I’m not someone who does well with waiting. My instinct is to research, prepare, optimize, and track. I’ve done all of that. But there’s a point at which the preparation is complete, and what remains is just the waiting—for the infusion date, for the first treatment, for whatever my body decides to do with it.

What I’m giving up, and what I’m not

I had hoped to run a 10k or a half-marathon this fall. That’s off the table now, and I’m not going to pretend that’s a small thing. If you organise your year around race seasons, you know: losing a fall target isn’t just a scheduling inconvenience — it’s a real shift, a recalibration of what the next several months are for.

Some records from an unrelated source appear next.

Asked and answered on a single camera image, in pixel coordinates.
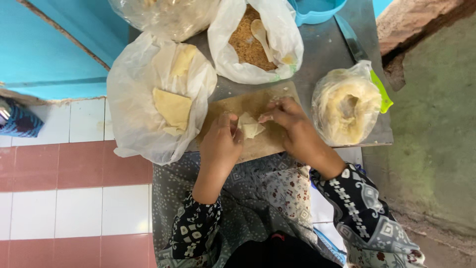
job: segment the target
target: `hand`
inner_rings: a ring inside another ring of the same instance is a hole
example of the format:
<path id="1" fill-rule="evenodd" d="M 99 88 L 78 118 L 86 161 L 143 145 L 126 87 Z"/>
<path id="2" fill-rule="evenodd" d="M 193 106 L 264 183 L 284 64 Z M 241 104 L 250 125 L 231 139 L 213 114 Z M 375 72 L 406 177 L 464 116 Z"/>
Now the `hand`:
<path id="1" fill-rule="evenodd" d="M 338 176 L 346 167 L 340 156 L 317 134 L 301 106 L 291 97 L 268 104 L 271 111 L 262 114 L 259 122 L 274 120 L 286 129 L 283 147 L 298 160 L 319 171 L 325 179 Z"/>
<path id="2" fill-rule="evenodd" d="M 224 113 L 212 123 L 200 144 L 200 171 L 192 196 L 202 204 L 213 204 L 220 195 L 231 169 L 243 151 L 243 132 L 238 116 Z"/>

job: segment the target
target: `clear plastic bag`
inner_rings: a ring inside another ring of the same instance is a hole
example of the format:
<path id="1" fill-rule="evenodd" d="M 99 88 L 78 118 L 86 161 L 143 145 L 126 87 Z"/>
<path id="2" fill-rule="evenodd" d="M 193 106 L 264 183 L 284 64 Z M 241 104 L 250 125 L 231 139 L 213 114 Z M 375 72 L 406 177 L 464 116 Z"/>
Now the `clear plastic bag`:
<path id="1" fill-rule="evenodd" d="M 133 27 L 182 42 L 210 25 L 219 0 L 109 0 L 109 3 Z"/>
<path id="2" fill-rule="evenodd" d="M 330 71 L 318 81 L 312 95 L 312 117 L 329 145 L 362 142 L 374 128 L 382 96 L 370 79 L 370 61 L 350 69 Z"/>
<path id="3" fill-rule="evenodd" d="M 118 156 L 142 155 L 159 165 L 170 164 L 182 157 L 190 141 L 200 133 L 217 74 L 197 50 L 188 73 L 171 76 L 177 54 L 186 46 L 144 32 L 114 61 L 107 78 L 107 92 L 118 145 L 114 152 Z M 192 100 L 183 135 L 172 136 L 163 131 L 167 122 L 154 106 L 154 87 Z"/>
<path id="4" fill-rule="evenodd" d="M 248 3 L 260 14 L 276 70 L 267 72 L 249 63 L 239 63 L 235 49 L 228 43 Z M 293 76 L 301 68 L 304 52 L 295 15 L 287 0 L 222 0 L 208 29 L 208 44 L 217 73 L 242 84 L 276 82 Z"/>

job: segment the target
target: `person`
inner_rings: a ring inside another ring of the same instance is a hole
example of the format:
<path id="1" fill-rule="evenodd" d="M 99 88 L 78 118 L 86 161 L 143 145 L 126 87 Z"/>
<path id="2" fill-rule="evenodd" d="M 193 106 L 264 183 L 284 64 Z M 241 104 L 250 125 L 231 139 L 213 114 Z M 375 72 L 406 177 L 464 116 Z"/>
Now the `person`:
<path id="1" fill-rule="evenodd" d="M 285 153 L 235 165 L 246 141 L 238 117 L 224 113 L 199 155 L 154 165 L 158 267 L 344 265 L 313 232 L 311 183 L 334 207 L 348 267 L 425 267 L 424 255 L 378 199 L 375 184 L 325 144 L 301 106 L 286 97 L 268 108 L 259 122 L 273 120 L 285 128 Z"/>

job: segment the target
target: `metal table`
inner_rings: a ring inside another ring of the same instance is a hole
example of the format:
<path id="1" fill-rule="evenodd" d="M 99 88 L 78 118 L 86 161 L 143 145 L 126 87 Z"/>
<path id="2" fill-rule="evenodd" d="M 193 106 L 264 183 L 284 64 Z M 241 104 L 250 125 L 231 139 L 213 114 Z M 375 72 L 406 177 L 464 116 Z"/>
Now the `metal table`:
<path id="1" fill-rule="evenodd" d="M 372 0 L 348 0 L 345 7 L 339 11 L 338 14 L 346 19 L 354 29 L 372 61 L 372 67 L 375 73 L 387 91 L 392 90 L 388 80 L 384 76 L 382 68 Z M 331 70 L 352 67 L 354 62 L 334 18 L 321 24 L 303 24 L 299 27 L 299 31 L 301 32 L 304 42 L 304 56 L 301 69 L 296 72 L 293 77 L 276 83 L 288 80 L 293 81 L 296 85 L 302 107 L 311 118 L 311 98 L 317 81 Z M 191 37 L 185 41 L 185 43 L 196 45 L 213 64 L 206 31 Z M 239 84 L 223 76 L 218 76 L 217 88 L 208 99 L 208 102 L 254 92 L 262 88 L 268 88 L 269 86 L 269 83 L 261 85 Z M 378 116 L 377 123 L 370 135 L 357 146 L 393 143 L 389 113 L 390 112 L 385 114 L 381 113 Z M 192 142 L 188 148 L 191 151 L 195 151 L 196 145 Z"/>

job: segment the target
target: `blue plastic container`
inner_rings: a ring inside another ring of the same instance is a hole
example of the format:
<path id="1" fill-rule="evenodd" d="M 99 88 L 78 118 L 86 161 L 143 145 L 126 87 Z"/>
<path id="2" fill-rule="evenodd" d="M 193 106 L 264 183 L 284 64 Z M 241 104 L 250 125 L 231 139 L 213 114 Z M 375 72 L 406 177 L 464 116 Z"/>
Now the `blue plastic container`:
<path id="1" fill-rule="evenodd" d="M 323 23 L 346 4 L 347 0 L 288 0 L 296 10 L 296 25 Z"/>

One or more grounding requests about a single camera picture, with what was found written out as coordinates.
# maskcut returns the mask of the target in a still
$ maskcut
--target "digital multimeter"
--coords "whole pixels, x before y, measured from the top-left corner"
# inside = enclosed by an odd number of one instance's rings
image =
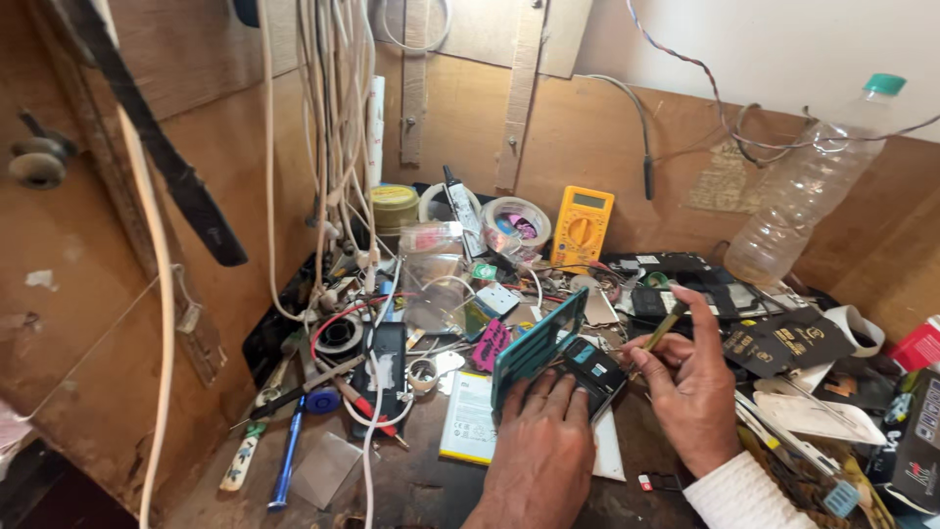
[[[565,197],[555,226],[552,266],[587,265],[601,255],[614,196],[576,185],[565,187]],[[568,272],[587,274],[586,268],[568,268]]]

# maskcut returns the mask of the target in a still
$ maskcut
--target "red box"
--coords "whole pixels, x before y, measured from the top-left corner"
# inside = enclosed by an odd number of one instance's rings
[[[912,330],[887,356],[908,372],[940,361],[940,314]]]

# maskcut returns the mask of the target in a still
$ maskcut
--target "plastic water bottle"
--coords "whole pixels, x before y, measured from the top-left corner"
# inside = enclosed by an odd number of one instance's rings
[[[893,132],[891,103],[906,81],[874,74],[861,96],[800,141],[825,137],[876,137]],[[763,203],[735,235],[725,268],[739,280],[773,285],[790,271],[813,227],[845,199],[885,142],[829,140],[797,149],[767,174]]]

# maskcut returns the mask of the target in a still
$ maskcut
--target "white sleeve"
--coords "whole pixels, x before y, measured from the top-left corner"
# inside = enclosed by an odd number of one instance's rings
[[[746,450],[684,494],[710,529],[818,529]]]

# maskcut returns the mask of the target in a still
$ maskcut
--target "white wall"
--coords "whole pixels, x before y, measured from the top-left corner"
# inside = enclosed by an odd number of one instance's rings
[[[940,114],[936,0],[634,0],[652,37],[707,64],[724,101],[824,118],[876,72],[905,77],[898,128]],[[625,0],[594,0],[574,72],[712,97],[702,69],[642,39]],[[914,137],[940,142],[940,123]]]

But I’m not giving up movement. It’s non-negotiable, and it’s not bravado. Going through chemo, the days I ran or walked were better than the days I didn’t. Not because I felt good, but because moving reminded me that my body was still mine and still capable of something. Radiation was the same. Parcelling the Toronto Marathon into 2.6-mile increments gave me a different way to navigate the treatment timeline, and running the final leg on race day, close to when I finished, let me know I could still do hard things — even if they followed a different path. I expect this treatment cycle to be no different.

So the goal has shifted from racing—some weeks will mean actual running, some will be a walk around the block. And as different as that looks, summer in Montréal, on the mountain or by the canal, is a great season to be outside. The forecast is for 19°C and sunny on Saturday, so after this week’s dreary weather, I may find myself on the mountain for the first time this spring.

That fall race will have to wait for me.


Postscript: In the time between writing this and pressing publish, everything changed. A colleague of my medical oncologist called just now with news. The tumor board met today, and the decision is that immunotherapy is off the table. My tumor is small enough, and my other CT findings unrelated enough, that the treatment plan has been simplified considerably. Surgery is now scheduled for next Friday.

Complicated feelings doesn’t begin to describe what comes with good news delivered as a radical change of plans. That will need its own post. For now, the waiting game I described above just got a lot shorter.